▸ About this task:
Scan the entries for the word "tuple", and copy every line where it appears.

▸ Dataset records:
________
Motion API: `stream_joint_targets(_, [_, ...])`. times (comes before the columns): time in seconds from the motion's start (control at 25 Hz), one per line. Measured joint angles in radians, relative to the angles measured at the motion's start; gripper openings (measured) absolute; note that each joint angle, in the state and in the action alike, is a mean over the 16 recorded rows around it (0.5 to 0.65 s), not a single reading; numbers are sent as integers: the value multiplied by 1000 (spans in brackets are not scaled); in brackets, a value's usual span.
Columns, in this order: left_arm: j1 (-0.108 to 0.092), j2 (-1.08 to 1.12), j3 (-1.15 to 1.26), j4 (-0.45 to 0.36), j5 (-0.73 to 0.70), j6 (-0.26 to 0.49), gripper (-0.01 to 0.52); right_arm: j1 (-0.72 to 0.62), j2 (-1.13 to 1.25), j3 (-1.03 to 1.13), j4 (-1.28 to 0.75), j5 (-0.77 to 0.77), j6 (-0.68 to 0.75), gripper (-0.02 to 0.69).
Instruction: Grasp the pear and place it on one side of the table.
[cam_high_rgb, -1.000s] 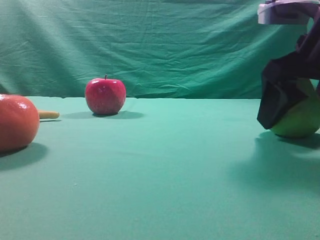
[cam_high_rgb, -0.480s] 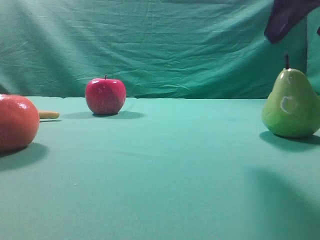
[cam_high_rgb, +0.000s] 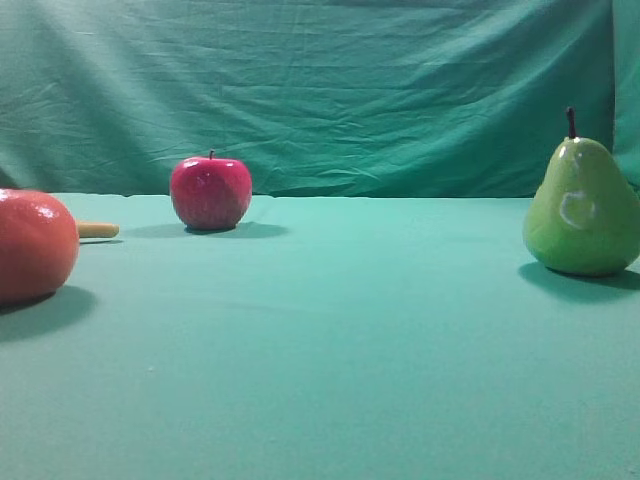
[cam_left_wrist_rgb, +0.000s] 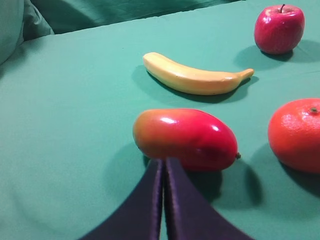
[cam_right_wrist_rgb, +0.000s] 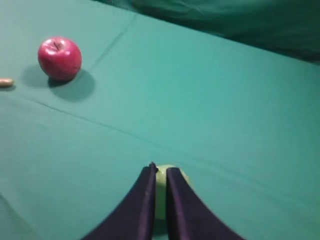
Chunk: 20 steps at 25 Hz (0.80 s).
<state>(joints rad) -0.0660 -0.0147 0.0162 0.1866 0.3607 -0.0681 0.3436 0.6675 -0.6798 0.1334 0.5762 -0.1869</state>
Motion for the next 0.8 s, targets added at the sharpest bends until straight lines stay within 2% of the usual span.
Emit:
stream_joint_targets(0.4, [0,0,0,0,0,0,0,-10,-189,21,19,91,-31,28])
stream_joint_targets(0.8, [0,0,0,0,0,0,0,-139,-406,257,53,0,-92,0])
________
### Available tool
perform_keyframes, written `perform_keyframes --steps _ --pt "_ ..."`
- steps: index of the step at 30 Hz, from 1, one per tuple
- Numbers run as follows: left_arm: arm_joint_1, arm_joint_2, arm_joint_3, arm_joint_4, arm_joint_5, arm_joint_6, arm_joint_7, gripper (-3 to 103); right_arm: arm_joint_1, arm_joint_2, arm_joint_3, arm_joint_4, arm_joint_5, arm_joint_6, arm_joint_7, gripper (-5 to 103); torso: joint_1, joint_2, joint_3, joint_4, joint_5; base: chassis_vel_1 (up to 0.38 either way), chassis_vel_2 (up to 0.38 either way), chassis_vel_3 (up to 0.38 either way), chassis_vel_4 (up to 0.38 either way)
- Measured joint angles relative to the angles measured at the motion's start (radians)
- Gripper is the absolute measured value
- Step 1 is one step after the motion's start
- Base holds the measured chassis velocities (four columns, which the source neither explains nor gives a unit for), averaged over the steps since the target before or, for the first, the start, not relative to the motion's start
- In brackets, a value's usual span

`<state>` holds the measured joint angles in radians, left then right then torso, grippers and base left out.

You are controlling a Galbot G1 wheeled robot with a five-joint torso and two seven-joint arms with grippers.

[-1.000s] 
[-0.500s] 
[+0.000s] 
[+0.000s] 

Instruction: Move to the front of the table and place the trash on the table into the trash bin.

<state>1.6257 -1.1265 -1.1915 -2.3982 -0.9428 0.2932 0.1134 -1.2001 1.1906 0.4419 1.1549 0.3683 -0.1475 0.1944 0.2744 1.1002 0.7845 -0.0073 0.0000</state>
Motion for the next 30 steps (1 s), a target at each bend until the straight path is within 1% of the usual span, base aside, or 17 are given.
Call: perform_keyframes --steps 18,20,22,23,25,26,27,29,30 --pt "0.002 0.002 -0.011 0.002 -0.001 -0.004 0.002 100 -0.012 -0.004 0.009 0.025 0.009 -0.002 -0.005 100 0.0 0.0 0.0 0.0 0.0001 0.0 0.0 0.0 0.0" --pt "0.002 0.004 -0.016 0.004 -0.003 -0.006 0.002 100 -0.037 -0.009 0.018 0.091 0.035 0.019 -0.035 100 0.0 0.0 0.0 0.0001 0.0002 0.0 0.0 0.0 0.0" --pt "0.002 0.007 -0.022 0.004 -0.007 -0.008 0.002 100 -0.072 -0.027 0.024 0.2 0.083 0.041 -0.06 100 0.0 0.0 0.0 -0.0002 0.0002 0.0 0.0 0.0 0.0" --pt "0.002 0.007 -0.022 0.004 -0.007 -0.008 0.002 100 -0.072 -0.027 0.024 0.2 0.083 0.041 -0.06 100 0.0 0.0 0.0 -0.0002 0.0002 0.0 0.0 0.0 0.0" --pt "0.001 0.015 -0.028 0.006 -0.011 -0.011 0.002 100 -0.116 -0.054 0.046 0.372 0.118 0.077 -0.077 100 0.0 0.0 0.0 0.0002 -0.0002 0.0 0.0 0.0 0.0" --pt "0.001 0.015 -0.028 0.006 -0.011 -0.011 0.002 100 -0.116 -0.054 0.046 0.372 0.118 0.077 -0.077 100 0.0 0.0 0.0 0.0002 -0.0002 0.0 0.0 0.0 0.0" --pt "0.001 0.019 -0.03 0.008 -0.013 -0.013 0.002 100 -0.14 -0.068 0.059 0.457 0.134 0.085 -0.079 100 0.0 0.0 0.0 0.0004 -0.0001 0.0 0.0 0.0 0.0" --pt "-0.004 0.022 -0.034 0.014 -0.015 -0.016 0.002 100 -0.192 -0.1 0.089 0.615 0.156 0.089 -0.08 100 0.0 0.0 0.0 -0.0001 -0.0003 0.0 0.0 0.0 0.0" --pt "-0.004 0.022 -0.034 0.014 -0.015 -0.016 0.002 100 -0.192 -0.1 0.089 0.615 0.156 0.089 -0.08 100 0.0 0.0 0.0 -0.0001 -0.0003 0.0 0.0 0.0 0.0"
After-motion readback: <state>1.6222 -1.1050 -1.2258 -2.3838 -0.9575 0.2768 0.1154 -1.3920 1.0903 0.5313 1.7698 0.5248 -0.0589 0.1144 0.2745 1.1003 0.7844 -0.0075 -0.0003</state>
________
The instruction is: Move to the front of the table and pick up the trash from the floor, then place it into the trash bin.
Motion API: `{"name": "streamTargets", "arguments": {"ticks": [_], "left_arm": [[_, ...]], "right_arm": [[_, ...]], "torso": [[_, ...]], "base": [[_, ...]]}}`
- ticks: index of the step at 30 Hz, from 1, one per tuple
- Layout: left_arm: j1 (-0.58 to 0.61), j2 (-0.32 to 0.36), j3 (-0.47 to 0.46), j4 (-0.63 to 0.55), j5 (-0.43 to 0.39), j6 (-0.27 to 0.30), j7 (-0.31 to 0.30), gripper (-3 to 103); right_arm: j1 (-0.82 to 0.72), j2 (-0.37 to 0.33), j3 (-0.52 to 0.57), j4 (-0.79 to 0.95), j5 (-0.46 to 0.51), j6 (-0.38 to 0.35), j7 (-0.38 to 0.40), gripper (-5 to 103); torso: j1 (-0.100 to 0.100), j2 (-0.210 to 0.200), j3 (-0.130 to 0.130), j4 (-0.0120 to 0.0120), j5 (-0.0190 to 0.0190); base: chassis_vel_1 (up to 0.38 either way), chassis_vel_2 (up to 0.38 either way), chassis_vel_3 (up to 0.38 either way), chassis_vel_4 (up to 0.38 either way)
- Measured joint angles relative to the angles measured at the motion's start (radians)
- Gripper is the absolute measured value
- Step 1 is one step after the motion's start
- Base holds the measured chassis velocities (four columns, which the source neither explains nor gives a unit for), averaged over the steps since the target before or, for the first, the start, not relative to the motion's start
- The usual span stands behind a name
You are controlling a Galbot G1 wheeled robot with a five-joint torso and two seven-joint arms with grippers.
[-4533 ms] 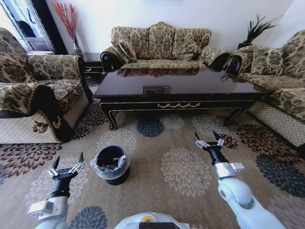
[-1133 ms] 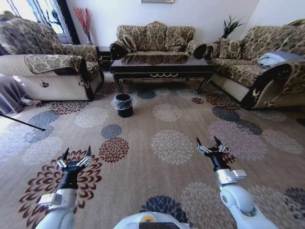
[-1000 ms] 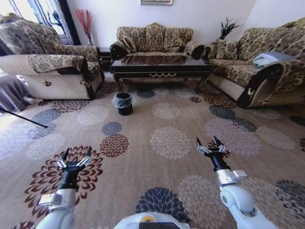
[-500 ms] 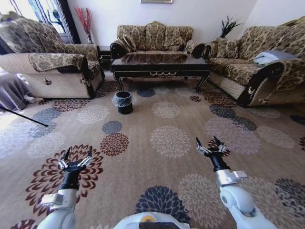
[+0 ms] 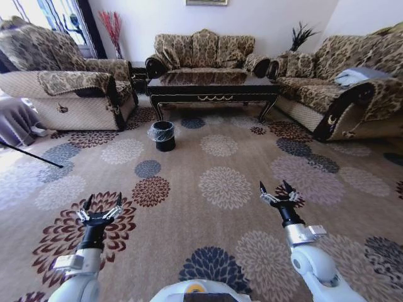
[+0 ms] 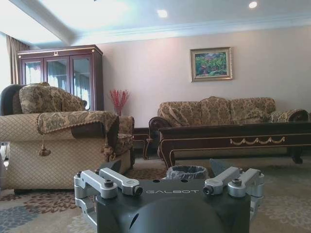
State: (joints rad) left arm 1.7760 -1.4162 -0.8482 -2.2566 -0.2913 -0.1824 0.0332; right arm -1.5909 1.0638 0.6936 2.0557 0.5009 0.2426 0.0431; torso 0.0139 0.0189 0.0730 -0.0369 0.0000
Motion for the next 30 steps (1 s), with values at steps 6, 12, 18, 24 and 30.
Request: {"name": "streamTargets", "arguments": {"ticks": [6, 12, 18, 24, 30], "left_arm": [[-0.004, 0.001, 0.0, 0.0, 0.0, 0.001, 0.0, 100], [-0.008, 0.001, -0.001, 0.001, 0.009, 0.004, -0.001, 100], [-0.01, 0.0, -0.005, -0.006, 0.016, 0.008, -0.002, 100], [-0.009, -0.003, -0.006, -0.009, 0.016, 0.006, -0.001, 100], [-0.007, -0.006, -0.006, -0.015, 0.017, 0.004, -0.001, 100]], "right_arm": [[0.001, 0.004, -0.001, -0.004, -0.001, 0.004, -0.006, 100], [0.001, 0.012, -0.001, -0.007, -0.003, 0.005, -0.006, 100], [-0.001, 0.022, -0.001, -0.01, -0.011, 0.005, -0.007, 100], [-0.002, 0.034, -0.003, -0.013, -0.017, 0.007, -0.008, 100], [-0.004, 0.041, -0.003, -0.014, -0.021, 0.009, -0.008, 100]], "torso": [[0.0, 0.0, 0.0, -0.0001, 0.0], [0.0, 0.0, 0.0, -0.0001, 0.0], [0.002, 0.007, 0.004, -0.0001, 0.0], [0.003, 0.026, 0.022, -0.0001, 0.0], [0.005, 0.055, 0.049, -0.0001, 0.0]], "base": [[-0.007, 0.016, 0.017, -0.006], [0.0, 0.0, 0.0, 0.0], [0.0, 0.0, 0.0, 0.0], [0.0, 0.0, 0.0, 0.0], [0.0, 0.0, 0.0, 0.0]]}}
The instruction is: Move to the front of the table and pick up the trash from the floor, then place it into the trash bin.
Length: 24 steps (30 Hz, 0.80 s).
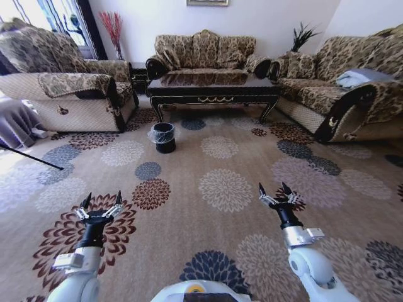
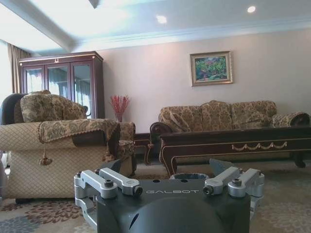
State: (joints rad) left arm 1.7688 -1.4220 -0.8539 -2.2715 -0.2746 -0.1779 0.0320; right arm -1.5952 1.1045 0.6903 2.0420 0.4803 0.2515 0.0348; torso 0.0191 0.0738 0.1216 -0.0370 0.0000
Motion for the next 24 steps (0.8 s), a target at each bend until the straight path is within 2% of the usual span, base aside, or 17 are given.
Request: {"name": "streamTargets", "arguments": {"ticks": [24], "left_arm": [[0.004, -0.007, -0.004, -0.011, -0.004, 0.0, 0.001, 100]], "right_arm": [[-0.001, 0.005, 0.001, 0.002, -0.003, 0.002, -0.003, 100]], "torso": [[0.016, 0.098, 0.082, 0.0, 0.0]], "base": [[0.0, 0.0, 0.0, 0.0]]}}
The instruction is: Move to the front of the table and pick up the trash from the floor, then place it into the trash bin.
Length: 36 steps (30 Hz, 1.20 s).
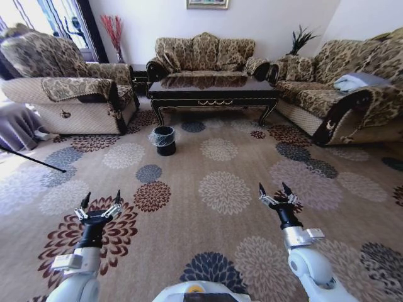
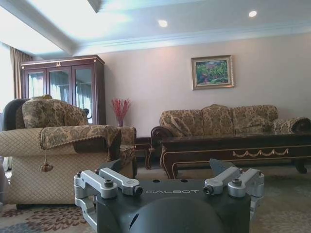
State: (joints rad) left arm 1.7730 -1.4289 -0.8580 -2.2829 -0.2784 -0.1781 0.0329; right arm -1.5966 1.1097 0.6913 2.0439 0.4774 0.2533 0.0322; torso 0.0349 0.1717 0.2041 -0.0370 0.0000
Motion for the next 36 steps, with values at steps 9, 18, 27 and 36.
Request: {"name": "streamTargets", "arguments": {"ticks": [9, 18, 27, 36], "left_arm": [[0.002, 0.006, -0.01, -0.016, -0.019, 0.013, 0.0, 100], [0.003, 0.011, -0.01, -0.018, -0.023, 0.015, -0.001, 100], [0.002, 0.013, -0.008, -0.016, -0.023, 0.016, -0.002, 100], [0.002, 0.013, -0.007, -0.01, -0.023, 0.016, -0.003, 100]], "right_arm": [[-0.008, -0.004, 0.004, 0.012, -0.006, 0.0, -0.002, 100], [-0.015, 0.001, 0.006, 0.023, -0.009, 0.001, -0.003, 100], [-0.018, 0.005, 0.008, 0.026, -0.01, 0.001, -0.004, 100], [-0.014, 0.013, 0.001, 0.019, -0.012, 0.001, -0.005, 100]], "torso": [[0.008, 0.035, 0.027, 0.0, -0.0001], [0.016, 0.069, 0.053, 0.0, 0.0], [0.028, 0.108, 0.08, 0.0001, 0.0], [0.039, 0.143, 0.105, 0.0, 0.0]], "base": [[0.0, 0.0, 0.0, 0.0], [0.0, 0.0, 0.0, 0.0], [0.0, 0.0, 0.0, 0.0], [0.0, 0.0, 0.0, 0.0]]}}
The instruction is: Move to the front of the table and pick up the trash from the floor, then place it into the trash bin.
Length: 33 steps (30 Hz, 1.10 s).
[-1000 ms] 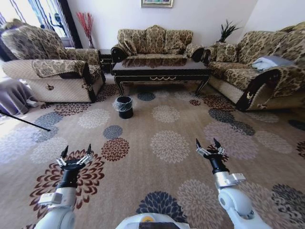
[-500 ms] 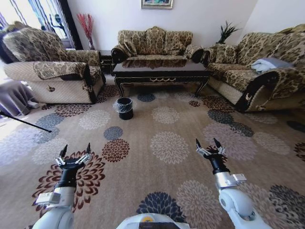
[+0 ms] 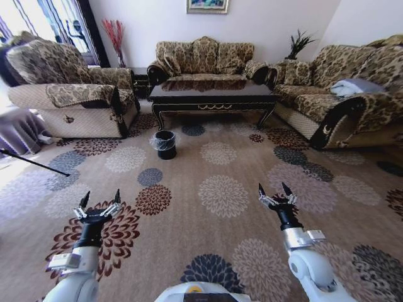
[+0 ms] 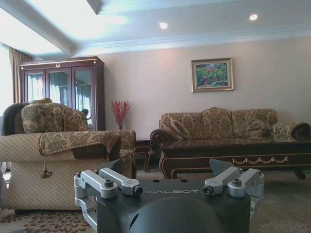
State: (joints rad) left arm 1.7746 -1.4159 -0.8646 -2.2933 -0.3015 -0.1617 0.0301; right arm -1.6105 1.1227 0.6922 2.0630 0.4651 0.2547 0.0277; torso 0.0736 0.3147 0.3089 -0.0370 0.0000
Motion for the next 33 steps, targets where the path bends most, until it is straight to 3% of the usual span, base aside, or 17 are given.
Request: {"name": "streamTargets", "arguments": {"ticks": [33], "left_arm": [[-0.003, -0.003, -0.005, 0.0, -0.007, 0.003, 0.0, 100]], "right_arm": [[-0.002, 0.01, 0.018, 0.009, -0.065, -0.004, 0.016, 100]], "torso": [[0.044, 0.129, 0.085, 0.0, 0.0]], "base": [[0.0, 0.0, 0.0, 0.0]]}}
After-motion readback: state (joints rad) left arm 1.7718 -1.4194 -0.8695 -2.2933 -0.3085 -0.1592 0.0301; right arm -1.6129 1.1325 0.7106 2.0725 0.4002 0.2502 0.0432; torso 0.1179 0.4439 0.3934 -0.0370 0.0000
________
▸ Answer to the exercise:
- steps: index of the step at 30 Hz, from 1, one per tuple
- ticks: index of the step at 30 Hz, from 1, one per tuple

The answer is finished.